Le langage révèle l’époque. Notre chroniqueuse s’interroge ce mois-ci sur l’usage des termes «blob», «gentilés» et «en mode».

Blob

Des blobs vont quitter leur milieu naturel, les tapis de feuilles et de bois mort, pour embarquer à bord de la Station spatiale européenne qui devrait décoller le 22 avril prochain. Derrière ce mot bizarre se cache un être aussi étrange que son appellation (référence au film d’horreur «The Blob» de Chuck Russell). Le «physarum polycephalum» (son nom scientifique) est un organisme, ni plante, ni animal, ni champignon, composé d‘une seule cellule. Il fascine les chercheurs. Sans bouche, ni cerveau, il mange et fait preuve d’une stupéfiante capacité d’apprentissage. Des spécimens de ces génies sans cerveaux seront mis en culture et feront l’objet d’expériences dans la station.

Encore méconnus, gageons qu’avec le très médiatique astronaute français Thomas Pesquet, commandant de bord de cette mission «Alpha», les blobs gagneront en popularité.

Gentilés

Comment les spationautes qualifient-ils les habitants de la planète bleue? Les hommes, les humains, les terriens, les terrestres, les vivants, les existants ou les holobiontes? Les gentilés sont les noms donnés aux habitants d’un lieu géographique. Ceux de la terre ne sont pas consensuels. Le déclin de l’anthropocentrisme, la reconnaissance d’une intrication entre vivants et l’émergence d’une conscience planétaire engendrent diverses approches. Il s’agit de penser un autre monde avec un nouveau vocable.

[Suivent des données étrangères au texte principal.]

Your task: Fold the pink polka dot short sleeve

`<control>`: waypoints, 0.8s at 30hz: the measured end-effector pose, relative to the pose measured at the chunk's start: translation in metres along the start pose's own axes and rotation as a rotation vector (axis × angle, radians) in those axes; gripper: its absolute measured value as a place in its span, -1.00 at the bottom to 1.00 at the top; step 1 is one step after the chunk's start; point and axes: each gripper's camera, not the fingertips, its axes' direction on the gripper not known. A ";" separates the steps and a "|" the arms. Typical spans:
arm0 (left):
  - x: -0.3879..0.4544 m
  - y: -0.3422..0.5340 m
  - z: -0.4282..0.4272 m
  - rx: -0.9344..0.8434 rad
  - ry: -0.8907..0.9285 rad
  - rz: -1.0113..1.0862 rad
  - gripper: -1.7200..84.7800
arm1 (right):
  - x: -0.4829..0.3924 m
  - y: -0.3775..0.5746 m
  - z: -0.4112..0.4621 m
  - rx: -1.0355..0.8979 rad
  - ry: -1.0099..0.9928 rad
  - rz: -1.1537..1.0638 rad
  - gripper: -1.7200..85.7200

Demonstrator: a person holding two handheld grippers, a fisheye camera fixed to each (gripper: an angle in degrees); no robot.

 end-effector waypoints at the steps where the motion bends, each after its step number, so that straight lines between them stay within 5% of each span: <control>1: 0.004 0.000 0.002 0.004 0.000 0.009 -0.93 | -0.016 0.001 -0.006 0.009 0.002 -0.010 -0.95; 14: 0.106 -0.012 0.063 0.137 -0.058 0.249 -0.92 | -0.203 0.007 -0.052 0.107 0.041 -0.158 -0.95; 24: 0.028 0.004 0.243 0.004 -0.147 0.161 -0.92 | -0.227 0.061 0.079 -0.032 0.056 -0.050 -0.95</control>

En revanche, les gentilés des continents, des pays, des régions, des villes et des villages sont très stables. Aiglons, Aériens Carcoies, Staviacois ou Ursiniens sont satisfaits de leur appartenance cantonale. Contrairement aux Prévôtois qui viennent de préférer celle de jurassienne à bernoise, avec le changement de gentilé que cela implique. Une petite révolution en Suisse.

En mode

Je suis «en mode» visioconférence, sans échec, veille, invincible, plein air, sieste, célibataire ou survie. Cette expression, destinée à l’origine à des programmes d’appareils électroménagers, sert aujourd’hui à décrire l’état dans lequel on se trouve. Elle prolifère dans nos échanges alors que, dès son apparition en 2017, l’Académie française la proscrivait pour son usage fautif.

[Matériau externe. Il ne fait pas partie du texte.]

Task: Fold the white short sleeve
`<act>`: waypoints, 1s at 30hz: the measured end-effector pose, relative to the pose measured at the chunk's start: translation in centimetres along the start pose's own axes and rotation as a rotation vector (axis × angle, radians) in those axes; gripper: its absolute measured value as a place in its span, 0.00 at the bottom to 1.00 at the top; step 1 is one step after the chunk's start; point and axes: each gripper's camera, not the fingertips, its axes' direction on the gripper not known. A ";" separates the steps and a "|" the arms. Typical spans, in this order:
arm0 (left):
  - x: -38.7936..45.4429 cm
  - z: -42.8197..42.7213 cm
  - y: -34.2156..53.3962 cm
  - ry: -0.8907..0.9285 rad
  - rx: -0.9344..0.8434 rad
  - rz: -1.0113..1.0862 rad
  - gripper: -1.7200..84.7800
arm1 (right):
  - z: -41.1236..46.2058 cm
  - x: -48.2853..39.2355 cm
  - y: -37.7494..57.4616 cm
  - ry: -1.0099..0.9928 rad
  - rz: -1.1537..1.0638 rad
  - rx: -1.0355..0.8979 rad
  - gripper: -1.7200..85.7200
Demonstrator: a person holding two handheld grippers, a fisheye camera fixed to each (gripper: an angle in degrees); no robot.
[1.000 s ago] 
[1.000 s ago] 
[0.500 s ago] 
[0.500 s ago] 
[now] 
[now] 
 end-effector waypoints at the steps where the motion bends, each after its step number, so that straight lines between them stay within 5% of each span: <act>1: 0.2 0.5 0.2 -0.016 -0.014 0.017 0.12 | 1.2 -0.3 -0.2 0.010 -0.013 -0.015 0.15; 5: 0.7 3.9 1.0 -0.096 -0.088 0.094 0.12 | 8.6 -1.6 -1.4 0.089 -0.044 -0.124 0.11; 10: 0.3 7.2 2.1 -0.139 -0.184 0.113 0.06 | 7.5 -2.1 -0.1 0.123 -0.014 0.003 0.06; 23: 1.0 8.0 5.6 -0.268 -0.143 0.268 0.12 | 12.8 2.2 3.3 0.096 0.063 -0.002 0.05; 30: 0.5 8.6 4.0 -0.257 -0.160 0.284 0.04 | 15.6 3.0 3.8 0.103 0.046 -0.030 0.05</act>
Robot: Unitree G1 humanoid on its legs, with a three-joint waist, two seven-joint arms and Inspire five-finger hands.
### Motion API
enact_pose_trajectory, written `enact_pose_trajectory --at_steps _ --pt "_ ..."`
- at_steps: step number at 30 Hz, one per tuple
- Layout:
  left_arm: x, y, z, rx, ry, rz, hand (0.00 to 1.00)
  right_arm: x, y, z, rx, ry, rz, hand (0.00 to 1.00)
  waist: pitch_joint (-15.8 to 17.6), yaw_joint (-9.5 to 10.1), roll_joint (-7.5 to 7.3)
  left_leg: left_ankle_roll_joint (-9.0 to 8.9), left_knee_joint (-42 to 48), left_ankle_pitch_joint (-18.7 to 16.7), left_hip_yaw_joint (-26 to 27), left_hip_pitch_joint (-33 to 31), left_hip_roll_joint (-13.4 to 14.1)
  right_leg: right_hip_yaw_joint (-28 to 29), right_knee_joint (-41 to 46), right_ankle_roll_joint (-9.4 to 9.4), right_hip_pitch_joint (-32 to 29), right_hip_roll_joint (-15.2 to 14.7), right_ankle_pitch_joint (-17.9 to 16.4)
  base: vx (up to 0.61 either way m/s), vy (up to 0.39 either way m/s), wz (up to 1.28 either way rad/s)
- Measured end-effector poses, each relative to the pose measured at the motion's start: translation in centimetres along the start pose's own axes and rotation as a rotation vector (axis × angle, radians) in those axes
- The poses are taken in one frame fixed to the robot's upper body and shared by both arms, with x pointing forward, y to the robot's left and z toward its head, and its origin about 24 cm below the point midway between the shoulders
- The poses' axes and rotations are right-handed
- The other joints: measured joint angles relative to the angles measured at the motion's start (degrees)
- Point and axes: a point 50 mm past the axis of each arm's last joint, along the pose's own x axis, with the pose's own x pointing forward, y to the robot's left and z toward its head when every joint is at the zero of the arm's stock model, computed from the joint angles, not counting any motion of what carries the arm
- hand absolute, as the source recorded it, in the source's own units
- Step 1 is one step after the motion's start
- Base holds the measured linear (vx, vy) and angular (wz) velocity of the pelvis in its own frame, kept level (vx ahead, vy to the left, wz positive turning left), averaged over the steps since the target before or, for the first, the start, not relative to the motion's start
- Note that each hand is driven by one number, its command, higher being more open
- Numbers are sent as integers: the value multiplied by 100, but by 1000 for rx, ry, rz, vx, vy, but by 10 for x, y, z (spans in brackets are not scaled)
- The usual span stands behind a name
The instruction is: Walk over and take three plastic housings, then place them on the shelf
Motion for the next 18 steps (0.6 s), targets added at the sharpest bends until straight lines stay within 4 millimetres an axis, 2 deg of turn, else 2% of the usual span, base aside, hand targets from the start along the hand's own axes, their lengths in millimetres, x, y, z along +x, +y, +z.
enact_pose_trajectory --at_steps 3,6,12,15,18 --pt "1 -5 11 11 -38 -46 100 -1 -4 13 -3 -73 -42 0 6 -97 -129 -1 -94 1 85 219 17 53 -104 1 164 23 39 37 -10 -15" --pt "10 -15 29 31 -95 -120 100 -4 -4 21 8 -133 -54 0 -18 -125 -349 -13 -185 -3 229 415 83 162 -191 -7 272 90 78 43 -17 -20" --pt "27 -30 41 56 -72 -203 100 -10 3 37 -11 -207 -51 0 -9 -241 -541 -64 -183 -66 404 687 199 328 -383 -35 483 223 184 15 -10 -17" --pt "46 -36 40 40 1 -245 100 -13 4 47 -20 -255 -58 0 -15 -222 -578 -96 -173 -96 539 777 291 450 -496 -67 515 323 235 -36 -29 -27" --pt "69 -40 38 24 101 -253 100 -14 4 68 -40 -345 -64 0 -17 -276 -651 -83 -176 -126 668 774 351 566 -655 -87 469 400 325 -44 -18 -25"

«En mode» est une métaphore qui nous révèle à nous même. «Elle est une autre manifestation de l’analogie homme-machine qui travaille secrètement notre esprit, et prouve que nous fréquentons davantage les machines que les hommes», relève Julie Neveux, auteure du livre «Je parle comme je suis» (Grasset). De l’analogie à l’assimilation, il y a un pas qui me met «en mode» résistance.